Le service social de la CARSAT
Joseph MAXE et Maggy HERICY-ASSELIN ont présenté les outils et les financements mobilisables par la CARSAT en matière de sécurisation des parcours en santé, de prévention de la désinsertion professionnelle et d’aide au retour à l’emploi et au travail.
Le travail social de groupe
Chloé DUVAL et Agathe LIOREL, assistantes sociales de la CARSAT Normandie, ont fait le focus sur les conditions et la réalisation de deux interventions, à travers le fameux travail social de groupe.
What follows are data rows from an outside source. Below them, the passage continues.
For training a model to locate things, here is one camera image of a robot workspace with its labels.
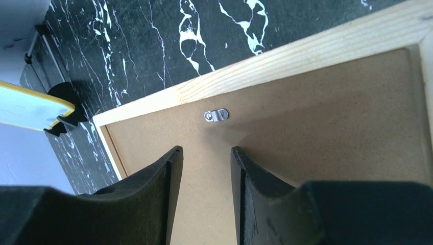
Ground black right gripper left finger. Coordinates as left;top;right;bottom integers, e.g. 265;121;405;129
1;146;183;244

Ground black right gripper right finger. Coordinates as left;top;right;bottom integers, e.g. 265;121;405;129
231;146;432;244

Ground light wooden picture frame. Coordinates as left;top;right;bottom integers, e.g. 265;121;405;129
93;1;432;180

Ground orange rimmed whiteboard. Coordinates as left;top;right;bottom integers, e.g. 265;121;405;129
1;81;76;131

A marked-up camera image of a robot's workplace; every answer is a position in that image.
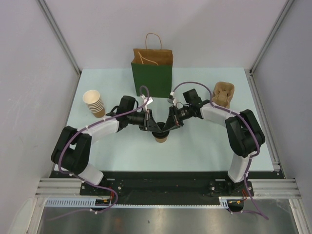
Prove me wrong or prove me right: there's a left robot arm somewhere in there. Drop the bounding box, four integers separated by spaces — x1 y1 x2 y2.
51 96 162 195

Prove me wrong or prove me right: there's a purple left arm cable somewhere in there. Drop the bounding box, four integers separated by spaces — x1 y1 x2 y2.
46 85 150 221

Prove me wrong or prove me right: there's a white cable duct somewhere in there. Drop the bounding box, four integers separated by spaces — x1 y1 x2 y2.
45 197 115 207

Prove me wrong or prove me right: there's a brown paper coffee cup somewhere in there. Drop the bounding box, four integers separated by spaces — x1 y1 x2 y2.
155 137 167 143

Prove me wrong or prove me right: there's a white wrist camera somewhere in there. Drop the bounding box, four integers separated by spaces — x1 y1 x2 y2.
141 96 153 105
167 92 176 105

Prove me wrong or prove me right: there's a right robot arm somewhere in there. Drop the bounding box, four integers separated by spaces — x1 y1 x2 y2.
162 89 265 195

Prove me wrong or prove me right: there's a green paper bag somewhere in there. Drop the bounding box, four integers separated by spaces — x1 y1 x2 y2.
131 33 174 98

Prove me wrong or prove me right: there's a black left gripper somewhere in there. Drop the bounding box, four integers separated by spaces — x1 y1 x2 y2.
127 109 161 132

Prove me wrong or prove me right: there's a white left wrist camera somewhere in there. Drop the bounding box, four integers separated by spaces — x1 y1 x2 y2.
141 96 153 105

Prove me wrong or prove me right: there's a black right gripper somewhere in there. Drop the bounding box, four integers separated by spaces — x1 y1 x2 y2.
163 105 193 132

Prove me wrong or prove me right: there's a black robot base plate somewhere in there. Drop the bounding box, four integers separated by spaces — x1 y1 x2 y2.
50 171 284 206

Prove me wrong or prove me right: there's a brown pulp cup carrier stack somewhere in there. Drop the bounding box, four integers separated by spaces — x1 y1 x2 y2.
212 81 234 109

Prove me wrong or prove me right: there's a stack of paper cups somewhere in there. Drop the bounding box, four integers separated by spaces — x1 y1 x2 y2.
82 90 106 118

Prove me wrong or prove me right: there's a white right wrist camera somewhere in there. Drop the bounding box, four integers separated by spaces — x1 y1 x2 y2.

Ce groupe d’échanges (et pas groupe de parole) vise à comprendre collectivement le pourquoi de la souffrance et de l’arrêt de travail, afin de percer l’isolement et de recréer du lien (le burn-out, souvent incompris, notamment par les proches, pouvant également s’affirmer comme une pathologie de la solitude).
Elles nous ont expliqué que des outils inhabituels, comme le théâtre, utilisé dans l’objectif de restaurer l’estime de soi et son image, (y compris face au regard des autres) pouvaient également été mobilisés.
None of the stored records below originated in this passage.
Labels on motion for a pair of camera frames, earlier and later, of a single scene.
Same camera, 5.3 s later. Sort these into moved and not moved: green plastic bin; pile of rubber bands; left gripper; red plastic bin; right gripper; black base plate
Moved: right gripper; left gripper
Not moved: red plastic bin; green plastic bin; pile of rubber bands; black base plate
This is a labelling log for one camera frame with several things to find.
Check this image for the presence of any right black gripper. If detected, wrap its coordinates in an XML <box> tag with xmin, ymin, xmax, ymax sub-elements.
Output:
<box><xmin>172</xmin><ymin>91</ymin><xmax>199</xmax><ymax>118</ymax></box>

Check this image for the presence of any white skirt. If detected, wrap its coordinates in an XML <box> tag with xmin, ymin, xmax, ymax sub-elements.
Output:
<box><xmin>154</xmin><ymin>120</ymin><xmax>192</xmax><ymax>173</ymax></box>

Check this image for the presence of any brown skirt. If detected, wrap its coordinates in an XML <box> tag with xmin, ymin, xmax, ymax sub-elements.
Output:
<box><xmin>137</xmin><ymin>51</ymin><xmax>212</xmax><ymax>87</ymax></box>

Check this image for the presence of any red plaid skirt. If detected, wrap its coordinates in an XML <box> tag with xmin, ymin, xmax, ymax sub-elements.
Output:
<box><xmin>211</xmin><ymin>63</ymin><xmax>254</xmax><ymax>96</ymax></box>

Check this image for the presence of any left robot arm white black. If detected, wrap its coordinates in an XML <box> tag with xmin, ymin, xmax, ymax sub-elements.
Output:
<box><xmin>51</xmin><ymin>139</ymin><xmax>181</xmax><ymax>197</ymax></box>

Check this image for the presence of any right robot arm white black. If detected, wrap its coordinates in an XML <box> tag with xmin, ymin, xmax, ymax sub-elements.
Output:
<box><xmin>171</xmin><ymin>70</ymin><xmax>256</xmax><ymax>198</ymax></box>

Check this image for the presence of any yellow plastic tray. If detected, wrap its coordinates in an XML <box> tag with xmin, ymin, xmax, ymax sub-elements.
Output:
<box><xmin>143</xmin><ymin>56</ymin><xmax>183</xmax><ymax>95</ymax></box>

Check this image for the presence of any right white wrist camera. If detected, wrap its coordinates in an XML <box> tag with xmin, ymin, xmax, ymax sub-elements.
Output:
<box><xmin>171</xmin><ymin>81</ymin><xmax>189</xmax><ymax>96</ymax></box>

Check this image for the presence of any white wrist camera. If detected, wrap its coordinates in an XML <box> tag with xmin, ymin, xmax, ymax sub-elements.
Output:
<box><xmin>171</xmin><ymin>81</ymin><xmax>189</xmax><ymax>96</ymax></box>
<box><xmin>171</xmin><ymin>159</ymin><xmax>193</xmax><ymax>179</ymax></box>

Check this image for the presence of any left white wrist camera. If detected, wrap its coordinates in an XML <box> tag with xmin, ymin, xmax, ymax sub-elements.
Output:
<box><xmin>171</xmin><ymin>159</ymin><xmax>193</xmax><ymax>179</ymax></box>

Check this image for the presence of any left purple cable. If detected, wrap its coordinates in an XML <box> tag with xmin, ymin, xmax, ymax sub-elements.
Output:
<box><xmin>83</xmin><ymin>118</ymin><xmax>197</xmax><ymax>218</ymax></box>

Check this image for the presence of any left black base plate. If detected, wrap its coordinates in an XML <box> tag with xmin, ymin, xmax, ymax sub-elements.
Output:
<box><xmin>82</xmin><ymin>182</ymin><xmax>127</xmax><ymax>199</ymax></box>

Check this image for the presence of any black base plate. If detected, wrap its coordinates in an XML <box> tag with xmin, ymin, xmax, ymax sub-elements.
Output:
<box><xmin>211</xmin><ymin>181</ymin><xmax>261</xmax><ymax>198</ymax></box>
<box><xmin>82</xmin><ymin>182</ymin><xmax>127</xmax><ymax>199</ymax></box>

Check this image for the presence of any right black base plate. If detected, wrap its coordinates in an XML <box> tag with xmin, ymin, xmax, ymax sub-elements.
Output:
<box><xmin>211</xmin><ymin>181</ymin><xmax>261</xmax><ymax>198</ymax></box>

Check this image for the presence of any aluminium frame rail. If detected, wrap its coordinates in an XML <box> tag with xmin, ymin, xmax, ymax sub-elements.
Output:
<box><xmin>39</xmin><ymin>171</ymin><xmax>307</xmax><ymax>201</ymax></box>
Ce type d’intervention, après avoir levé les nombreux obstacles, psychologiques (en recueillant notamment l’avis favorable des professionnels assurant le suivi médical), juridiques et financiers (caler les choses avec la prévoyance, mettre en œuvre les procédures de reconnaissance en maladie professionnelle, …), a permis à ces femmes de « conscientiser » le lien entre leur santé et les conditions de travail qu’elles avaient vécues, et de transformer le « vol d’énergie vitale » dont elles avaient été victimes, ainsi qu’elles l’ont formulé, en « plaisir à écrire », qui a même abouti à une légère récupération psychique et cognitive.
Dire le travail
Et quoi de mieux, pour parler de la démarche et du travail éditorial qui a permis la parution de « à s’en brûler les ailes , que d’entendre Patrice BRIDE, membre de la coopérative Dire le travail.
Formateur et éditeur, il a expliqué le processus qui avait permis d’éditer ces paroles, mais aussi la valeur et l’importance, pour lui et la coopérative, des dires des travailleurs, de « dire le travail », pour raconter les personnes, mais aussi le monde du travail dans lequel on vit, et dont les récits ne sont pas que souffrance, mais aussi plaisir.
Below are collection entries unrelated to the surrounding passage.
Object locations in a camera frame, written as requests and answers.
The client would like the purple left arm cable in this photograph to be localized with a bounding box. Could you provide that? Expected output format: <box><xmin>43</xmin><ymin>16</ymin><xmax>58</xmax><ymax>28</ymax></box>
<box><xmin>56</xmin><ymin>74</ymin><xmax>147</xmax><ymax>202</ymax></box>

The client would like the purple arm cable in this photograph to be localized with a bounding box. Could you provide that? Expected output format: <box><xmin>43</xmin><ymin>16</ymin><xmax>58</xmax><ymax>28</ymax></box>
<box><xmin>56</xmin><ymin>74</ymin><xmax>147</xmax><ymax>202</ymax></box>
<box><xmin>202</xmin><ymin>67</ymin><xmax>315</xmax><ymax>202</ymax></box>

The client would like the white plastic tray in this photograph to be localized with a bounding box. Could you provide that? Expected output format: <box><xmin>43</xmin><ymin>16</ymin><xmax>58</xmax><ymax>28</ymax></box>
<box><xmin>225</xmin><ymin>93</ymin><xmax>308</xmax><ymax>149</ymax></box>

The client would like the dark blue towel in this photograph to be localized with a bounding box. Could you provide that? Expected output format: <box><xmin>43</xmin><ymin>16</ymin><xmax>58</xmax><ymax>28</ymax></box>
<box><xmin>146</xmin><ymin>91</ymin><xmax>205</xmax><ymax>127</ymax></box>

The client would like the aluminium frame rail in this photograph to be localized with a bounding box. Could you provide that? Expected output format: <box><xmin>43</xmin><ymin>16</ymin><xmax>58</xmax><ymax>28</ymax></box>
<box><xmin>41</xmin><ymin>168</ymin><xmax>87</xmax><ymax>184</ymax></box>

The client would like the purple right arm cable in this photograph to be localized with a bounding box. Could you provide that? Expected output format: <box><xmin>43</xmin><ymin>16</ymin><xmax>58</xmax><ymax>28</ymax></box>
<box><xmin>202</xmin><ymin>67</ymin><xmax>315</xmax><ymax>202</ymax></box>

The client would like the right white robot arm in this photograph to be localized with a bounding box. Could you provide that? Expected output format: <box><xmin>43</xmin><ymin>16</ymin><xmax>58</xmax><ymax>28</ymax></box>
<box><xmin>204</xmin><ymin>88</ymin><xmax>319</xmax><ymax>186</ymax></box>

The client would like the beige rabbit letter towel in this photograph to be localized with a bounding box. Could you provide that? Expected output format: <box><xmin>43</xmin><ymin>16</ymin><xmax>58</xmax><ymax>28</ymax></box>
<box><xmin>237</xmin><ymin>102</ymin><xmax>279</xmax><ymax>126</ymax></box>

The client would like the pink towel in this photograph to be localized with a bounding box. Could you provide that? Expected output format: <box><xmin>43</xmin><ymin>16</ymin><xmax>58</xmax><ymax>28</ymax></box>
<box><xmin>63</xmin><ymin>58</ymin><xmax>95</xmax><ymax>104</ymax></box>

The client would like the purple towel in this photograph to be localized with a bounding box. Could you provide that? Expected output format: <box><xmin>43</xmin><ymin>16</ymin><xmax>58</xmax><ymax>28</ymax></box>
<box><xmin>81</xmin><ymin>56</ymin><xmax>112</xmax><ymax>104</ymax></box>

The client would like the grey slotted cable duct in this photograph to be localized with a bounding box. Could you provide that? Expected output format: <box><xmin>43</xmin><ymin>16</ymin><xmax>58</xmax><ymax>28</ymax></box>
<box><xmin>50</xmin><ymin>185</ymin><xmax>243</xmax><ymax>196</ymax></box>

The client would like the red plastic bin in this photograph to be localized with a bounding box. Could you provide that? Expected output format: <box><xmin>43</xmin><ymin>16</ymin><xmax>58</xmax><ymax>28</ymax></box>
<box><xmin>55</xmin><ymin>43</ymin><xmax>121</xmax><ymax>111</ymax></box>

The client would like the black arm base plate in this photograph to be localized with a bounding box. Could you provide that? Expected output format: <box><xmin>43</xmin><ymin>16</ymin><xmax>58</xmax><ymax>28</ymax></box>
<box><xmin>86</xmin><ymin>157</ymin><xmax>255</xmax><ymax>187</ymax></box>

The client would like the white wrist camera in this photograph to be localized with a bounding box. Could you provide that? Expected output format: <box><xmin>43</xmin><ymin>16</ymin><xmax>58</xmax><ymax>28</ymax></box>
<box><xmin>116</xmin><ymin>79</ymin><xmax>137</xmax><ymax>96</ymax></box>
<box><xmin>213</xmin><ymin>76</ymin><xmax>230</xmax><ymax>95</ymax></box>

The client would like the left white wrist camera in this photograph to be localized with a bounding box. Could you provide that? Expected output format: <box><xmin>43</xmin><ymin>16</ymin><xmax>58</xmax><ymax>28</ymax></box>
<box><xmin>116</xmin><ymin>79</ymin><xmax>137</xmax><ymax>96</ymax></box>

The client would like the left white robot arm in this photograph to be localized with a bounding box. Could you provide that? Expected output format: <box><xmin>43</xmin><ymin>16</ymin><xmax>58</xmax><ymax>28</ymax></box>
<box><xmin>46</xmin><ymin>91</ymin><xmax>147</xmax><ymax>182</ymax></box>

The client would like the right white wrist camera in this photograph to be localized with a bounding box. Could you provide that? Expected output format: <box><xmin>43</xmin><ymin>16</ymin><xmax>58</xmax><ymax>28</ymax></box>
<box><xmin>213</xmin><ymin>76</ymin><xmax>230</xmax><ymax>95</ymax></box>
Pourquoi et comment éditer des récits de travail ?
Sur le thème « pourquoi et comment éditer des récits de travail ? », Patrice nous aura appris qu’il fallait rendre un texte « éditable », indépendamment de tout le feu qu’ont eu leurs autrices à le défendre. Et ce, en œuvrant dans le respect et la délicatesse de ces intentions, dans l’échange et le conseil, mais avec l’œil du professionnel qui sait les dangers, pour une petite structure coopérative, à mé-publier.
Ces témoignages sont porteurs d’effets sociaux. Ce récit, sur le « comment elles se sont construites jusqu’à se démolir », sur ce sentiment de « surpuissance », parfois « grisant », pour une personne d’assumer la charge de travail de deux boulots, permettait également de lire en creux toutes les bifurcations qui auraient été possibles avant que n’intervienne l’inévitable décompensation.
Dire Le Travail – la coopérative : coopérative d’écriture et d’édition sur le travail
On ne peut qu’encourager à lire, à relire, à transmettre à d’autres, à utiliser comme un outil social, le livre « A s’en brûler les ailes », récit de ces femmes accompagnées par les assistantes sociales de la CARSAT, qui exposent sans fards, avec beaucoup de pudeur et d’intelligence, leur regard a posteriori, sur le travail et sur ce qu’il leur a fait, sur leurs doutes, leur souffrance et leur prise de conscience progressive.
On ne peut que vous inviter à vous le procurer chez l’un ou l’autre de ces éditeurs (la coopérative dire le travail, les éditions ERES*), tant pour être émus de ces témoignages, en tirer des enseignements et en sortir « plus forts », que pour partager ces clés de compréhension des phénomènes d’installation dans la durée du burn-out lié à l’organisation du travail qu’ont bien voulu nous partager ces sept autrices magnifiques de vérité.
*La version d’origine publiée par Dire Le Travail est rééditée en version modifiée et augmentée par les éditions ERES.